Ontario calling in retired forest firefighters to help battle Parry Sound 33

A change in wind direction is helping crews battle a massive forest fire in northeastern Ontario, but it's bigger than originally thought and smoke continues to be a problem.

Province says 13 structures destroyed

An aerial view of the Parry Sound 33 forest fire this week. Changing wind conditions Thursday were helping crews battle it. (Matt Bell/Ministry of Natural Resources and Forestry)

Favourable weather conditions, notably a change in wind direction, are helping crews battle a massive forest fire in northeastern Ontario, but Parry Sound 33 is bigger than originally thought and smoke continues to be a problem.

The fire was 11,039 hectares in size Thursday, though the Ministry of Natural Resources and Forestry said that doesn't mean it had grown dramatically.

"Recent weather allowed more accurate aerial mapping of the fire," the ministry said. "Aerial ignition in the southeast added to the increased size."

Fire information officer Shayne McCool said weather conditions are helping crews.

The winds were coming out of the east, pushing the fire's direction to the west and away from Highway 69 (Trans-Canada Highway).

"Unfortunately, we didn't see much if any rain in the fire area," he said.
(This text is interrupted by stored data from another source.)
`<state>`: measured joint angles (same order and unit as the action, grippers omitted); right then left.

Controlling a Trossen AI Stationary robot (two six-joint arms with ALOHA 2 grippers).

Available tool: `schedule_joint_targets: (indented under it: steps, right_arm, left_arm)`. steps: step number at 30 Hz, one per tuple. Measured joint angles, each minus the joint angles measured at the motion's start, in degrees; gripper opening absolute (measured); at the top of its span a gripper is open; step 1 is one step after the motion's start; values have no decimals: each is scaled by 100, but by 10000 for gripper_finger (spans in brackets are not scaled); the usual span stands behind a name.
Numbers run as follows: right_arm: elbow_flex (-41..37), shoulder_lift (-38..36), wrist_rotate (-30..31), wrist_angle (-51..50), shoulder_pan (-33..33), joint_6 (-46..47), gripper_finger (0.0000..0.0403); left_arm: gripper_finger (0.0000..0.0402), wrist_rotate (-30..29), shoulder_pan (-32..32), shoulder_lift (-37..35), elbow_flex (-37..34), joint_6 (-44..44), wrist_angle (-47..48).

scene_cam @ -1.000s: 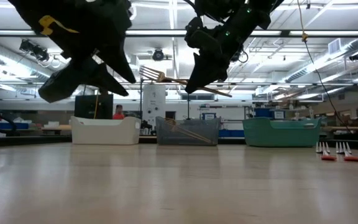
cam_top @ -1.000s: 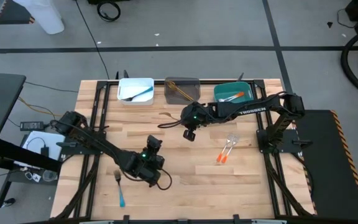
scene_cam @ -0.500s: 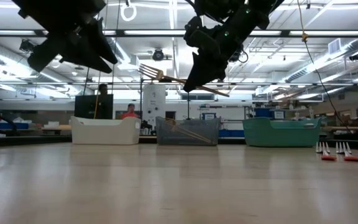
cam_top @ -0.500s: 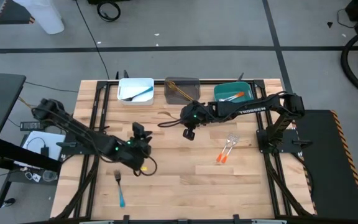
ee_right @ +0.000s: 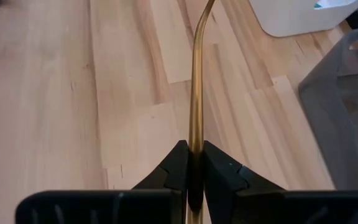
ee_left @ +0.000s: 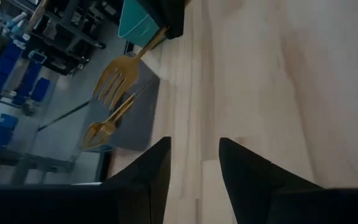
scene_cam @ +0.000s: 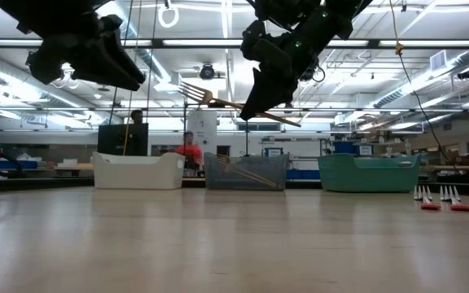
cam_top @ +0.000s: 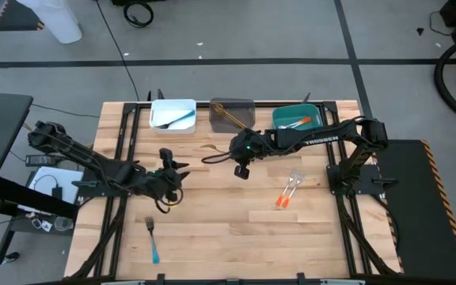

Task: Sort silverware by color (type)
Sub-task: Put the gold fork into the black bin

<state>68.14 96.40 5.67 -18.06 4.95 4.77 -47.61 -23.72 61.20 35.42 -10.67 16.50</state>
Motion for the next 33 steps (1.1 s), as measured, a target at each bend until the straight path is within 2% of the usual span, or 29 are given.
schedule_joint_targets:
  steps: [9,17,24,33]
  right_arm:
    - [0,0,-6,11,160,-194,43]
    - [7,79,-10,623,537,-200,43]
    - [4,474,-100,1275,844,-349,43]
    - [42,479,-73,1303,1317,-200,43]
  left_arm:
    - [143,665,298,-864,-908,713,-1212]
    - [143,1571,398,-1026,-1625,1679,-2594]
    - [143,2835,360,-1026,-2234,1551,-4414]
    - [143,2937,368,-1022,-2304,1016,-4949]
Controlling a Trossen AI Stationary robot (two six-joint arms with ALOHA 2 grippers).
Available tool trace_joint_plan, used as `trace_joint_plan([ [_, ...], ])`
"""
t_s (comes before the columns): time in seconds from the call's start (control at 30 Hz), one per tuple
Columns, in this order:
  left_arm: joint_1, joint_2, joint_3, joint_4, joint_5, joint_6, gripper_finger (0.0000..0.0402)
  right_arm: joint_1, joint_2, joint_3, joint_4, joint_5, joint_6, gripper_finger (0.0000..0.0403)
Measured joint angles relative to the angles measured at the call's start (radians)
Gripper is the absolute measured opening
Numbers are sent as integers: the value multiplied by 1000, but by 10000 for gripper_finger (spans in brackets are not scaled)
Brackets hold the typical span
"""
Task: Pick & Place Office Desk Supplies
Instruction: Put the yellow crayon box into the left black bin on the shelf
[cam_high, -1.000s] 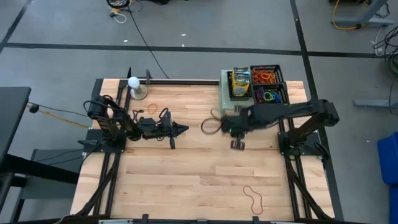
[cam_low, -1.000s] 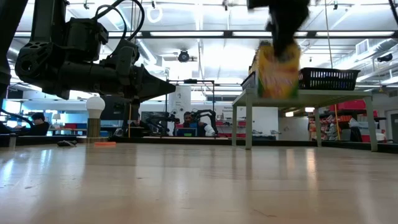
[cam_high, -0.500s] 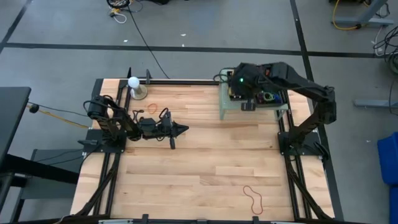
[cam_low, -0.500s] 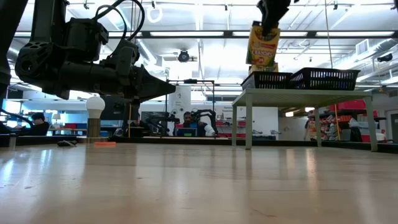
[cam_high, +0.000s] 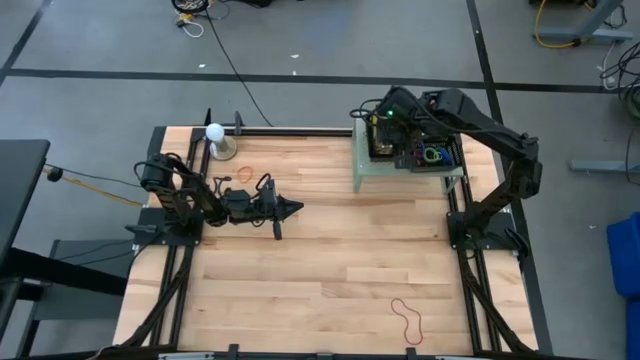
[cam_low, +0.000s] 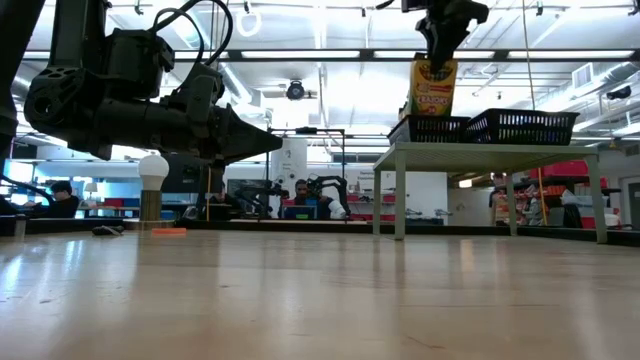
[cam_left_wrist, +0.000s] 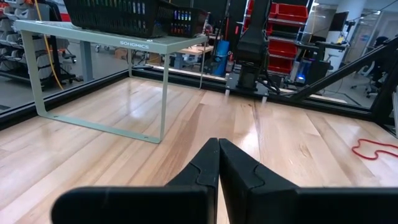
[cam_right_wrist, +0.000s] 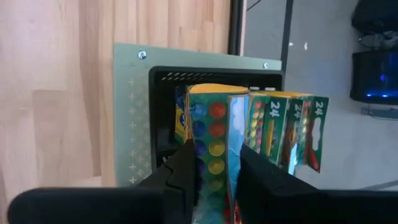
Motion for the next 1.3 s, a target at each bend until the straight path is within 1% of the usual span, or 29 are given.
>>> trace_joint_plan([
  [0.27, 0, 0, 0, 0, 0, 0, 12, -24, 11, 0, -22, -53, -19, 85],
  [0.67, 0, 0, 0, -1, 7, 0, 12, -52, 43, -7, -23, -69, -44, 87],
  [0.77, 0, 0, 0, 0, 7, 0, 12, -52, 46, -7, -10, -67, -43, 102],
  [0.9, 0, 0, 0, 0, 8, 0, 12, -52, 46, -7, -10, -54, -35, 139],
  [1.07, 0, 0, 0, 0, 11, 0, 12, -52, 46, -7, -10, -3, -20, 183],
  [1.17, 0, 0, 0, 0, 11, 0, 12, -52, 45, -7, 13, 47, -20, 199],
  [1.3, 0, 0, 0, 0, 11, 0, 12, -50, 45, -7, 17, 69, -19, 208],
])
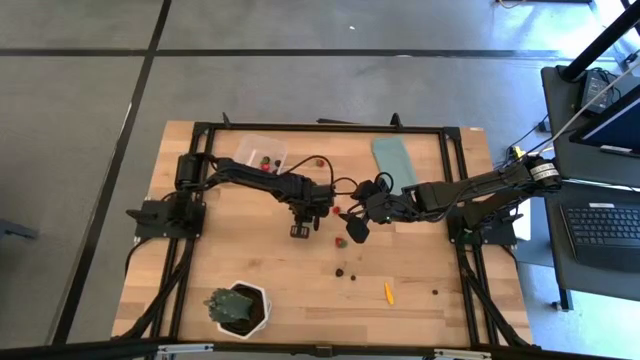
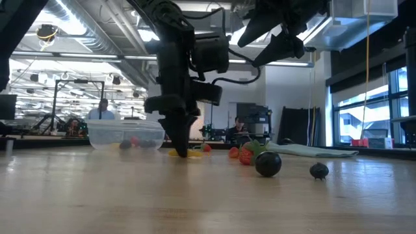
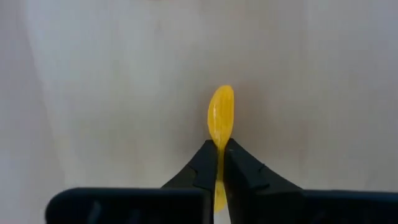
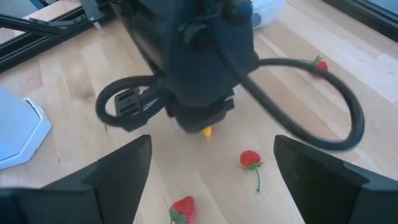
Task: Pick and placing Produce into tupperware
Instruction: Put the yellow corn into the transparent bin
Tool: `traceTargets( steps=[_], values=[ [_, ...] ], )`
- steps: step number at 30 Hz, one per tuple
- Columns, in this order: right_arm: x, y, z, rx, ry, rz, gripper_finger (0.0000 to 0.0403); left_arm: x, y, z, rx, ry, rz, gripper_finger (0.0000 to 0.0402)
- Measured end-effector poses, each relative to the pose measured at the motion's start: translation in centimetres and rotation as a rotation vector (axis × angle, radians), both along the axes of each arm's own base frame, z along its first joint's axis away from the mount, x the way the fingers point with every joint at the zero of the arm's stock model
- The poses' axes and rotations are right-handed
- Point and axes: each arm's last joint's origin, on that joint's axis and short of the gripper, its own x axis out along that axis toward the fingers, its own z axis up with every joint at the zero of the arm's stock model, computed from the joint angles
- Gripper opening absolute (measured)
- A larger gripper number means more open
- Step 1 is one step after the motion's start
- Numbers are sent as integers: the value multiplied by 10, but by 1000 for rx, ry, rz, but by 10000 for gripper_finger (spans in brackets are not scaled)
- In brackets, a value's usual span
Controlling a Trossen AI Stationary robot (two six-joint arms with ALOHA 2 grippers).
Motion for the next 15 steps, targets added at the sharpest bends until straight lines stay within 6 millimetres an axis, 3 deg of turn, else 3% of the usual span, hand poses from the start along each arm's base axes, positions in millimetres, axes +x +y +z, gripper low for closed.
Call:
traceTargets(
  steps=[7, 15],
  values=[
    [0, 0, 0, -1, -3, 0, 339, -21, 19, 29, 63, 58, 96, 9],
    [0, 0, 0, 0, -5, 0, 339, -51, 57, 68, 106, 43, 344, 5]
  ],
)
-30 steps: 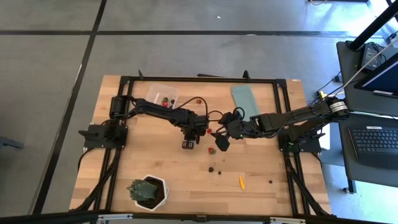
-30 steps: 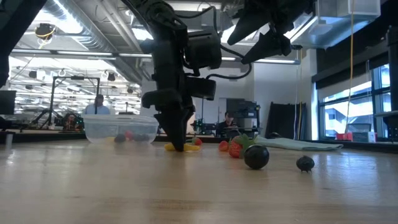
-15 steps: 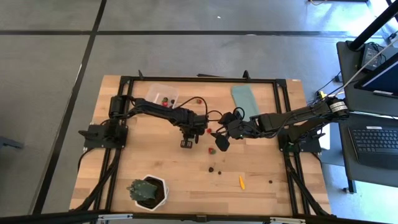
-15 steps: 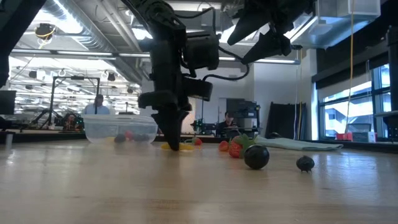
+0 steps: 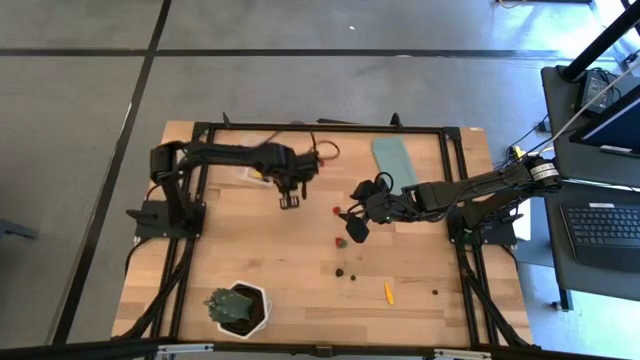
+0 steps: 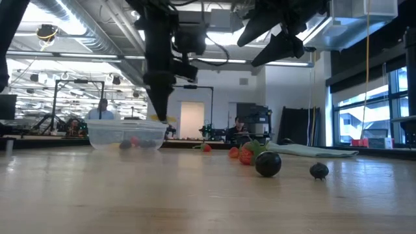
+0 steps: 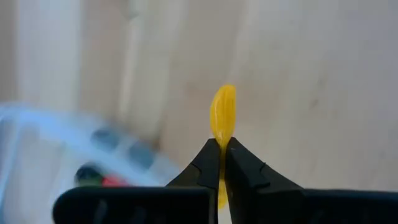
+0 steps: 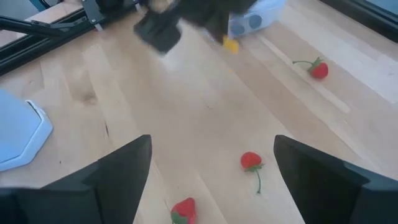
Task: Pick and placing Produce into tupperware
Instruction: Put the yellow corn into the transparent bin
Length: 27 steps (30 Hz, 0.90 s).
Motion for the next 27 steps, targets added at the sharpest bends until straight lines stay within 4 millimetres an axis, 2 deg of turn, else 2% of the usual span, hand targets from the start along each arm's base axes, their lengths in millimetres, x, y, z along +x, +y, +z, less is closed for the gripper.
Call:
traceTargets(
  steps=[8, 14, 20, 27],
  values=[
    [0, 0, 0, 0, 0, 0, 339, -43, 41, 32, 30, -3, 345, 3],
    [0, 0, 0, -1, 1, 0, 339, -65, 59, 36, 49, 48, 522, 12],
    [0, 0, 0, -3, 2, 1, 339, -71, 65, 15, 43, 48, 552, 4],
    [0, 0, 0, -6, 3, 2, 339, -77, 59, -18, -31, 27, 552, 15]
  ],
)
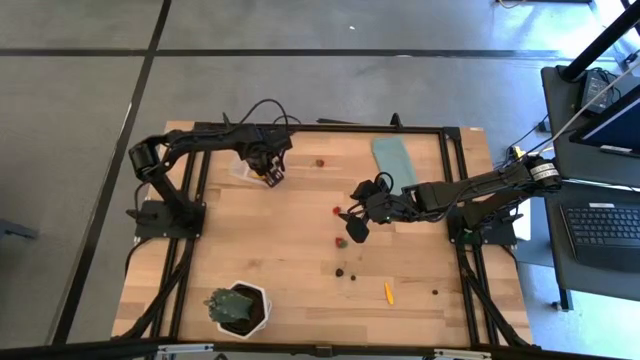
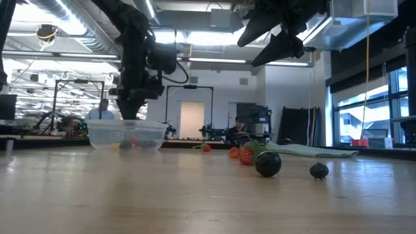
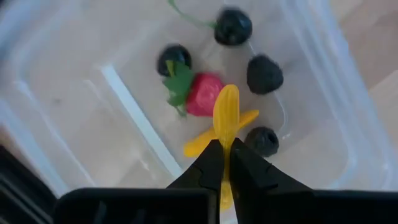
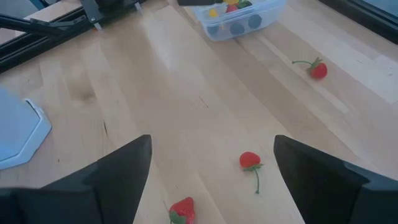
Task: Pick and placing Produce into tupperware
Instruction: Put the yellow corn into the transparent bin, then put the red strawberry into the transparent bin
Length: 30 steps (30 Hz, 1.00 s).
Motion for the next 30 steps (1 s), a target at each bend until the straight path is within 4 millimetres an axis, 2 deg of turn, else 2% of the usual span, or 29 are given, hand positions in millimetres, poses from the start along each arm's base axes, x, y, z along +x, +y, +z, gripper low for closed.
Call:
traceTargets(
  steps=[6, 18, 26, 30],
  values=[
    [0, 0, 0, 0, 0, 0, 339, -2, -2, -12, 9, -12, -4, 18],
    [0, 0, 0, 1, -1, -2, 339, -1, -2, -12, 14, -11, -34, 24],
    [0, 0, 0, 1, -1, -2, 339, 0, -3, -11, 58, 9, -43, 70],
    [0, 0, 0, 1, -1, -2, 339, 0, -3, -11, 56, 8, -43, 107]
  ],
)
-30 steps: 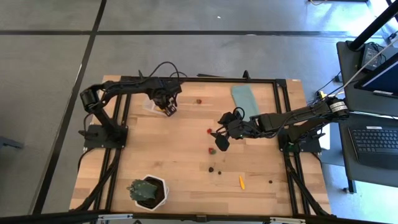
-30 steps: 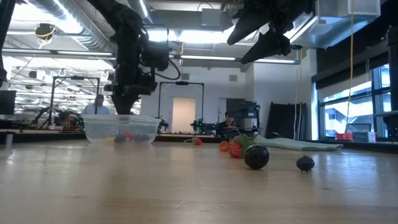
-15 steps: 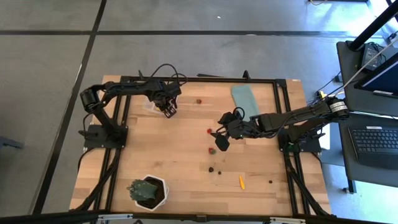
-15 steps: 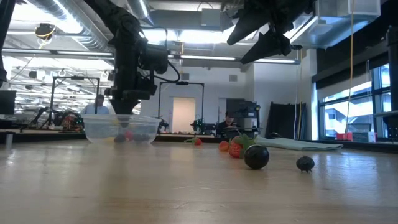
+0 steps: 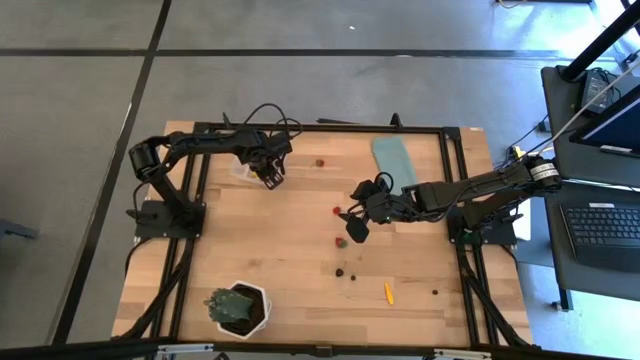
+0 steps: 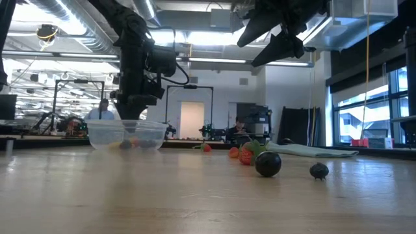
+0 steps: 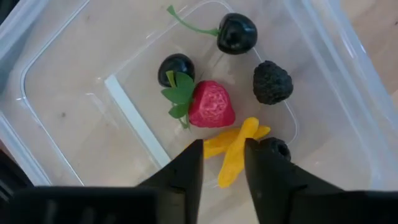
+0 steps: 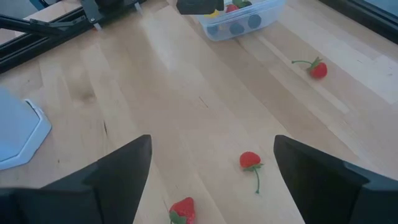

Town of French River, Ont., residents are praying for rain

3 years ago
Duration 0:44
Residents living in French River are dealing with a lot of smoke and hoping the fire remains under control so they don't lose houses. 0:44

"There was a bit of a dry spot right where the Parry Sound 33 fire is. But that said, the conditions the weather did bring was a change in wind conditions."

The fire is still about 4.5 kilometres from the Trans-Canada Highway.

"At this point, Highway 69 remains open," said Bill Cole of the ministry's aviation, forest fire and emergency services division.

"The smoke conditions could create a change there. In that case, the [Ontario Provincial Police] will decide … whether or not to close the highway."

Cole said if that were to happen, the information would be available to the public through the police and the Ministry of Transportation.

Evacuation alerts and orders remain

Suppression efforts have been underway to help protect buildings from the fire.

However on Thursday, Cole said some properties have been destroyed.

"Our current information shows 13 structures have been lost due to the fire activity," he said.

"An investigation is underway and notification of those property owners is in progress."

Hundreds of people in Henvey Inlet First Nation, as well as a number of areas within the municipality of Killarney, remained under evacuation orders Thursday.

The village of Killarney is not affected by the fire.

Killarney's emergency manager, Jim Rook, said it has been a tough time for those forced from their homes and cottages.

Jim Rook, emergency manager for the municipality of Killarney, said it has been a tough time for those forced from their homes and cottages. (Benjamin Aubé/CBC)

"Fortunately, everybody is out safely. We've had no injuries or deaths, which is great news," Rook said. "We're now starting to work on a recovery plan. We just need to get some rain so we can get these implementation orders removed and we can return everybody to their home."

Rook said crews were having some success keeping the fire south of the Pickerel River and away from the CN trestle bridge in that area.

The evacuation alert for the community of Alban remained in effect Thursday.

Extra help

Hundreds of forest firefighters have been brought in from across Canada, the United States and Mexico to help battle forest fires in Ontario.

Air quality is a concern with heavy smoke in the area from the Parry Sound 33 forest fire in northeastern Ontario. (Francis Ferland/CBC)

Now, the province is putting the call out to retired firefighters to help.

"We are doing everything we possibly can to ensure that people are safe and property is not affected, including seeking the help of highly skilled wildfire response support personnel who have retired," said Natural Resources and Forestry Minister Jeff Yurek.

"During my recent visit … I got to meet many teams that are working tirelessly to fight these wildfires and I saw first-hand how tough the work can be. So, to the retired personnel who have agreed to help out this year, I extend my sincerest gratitude."

The province says in the event that more resources are required and other national groups aren't able to assist, it is "prepared to seek more assistance from international partners."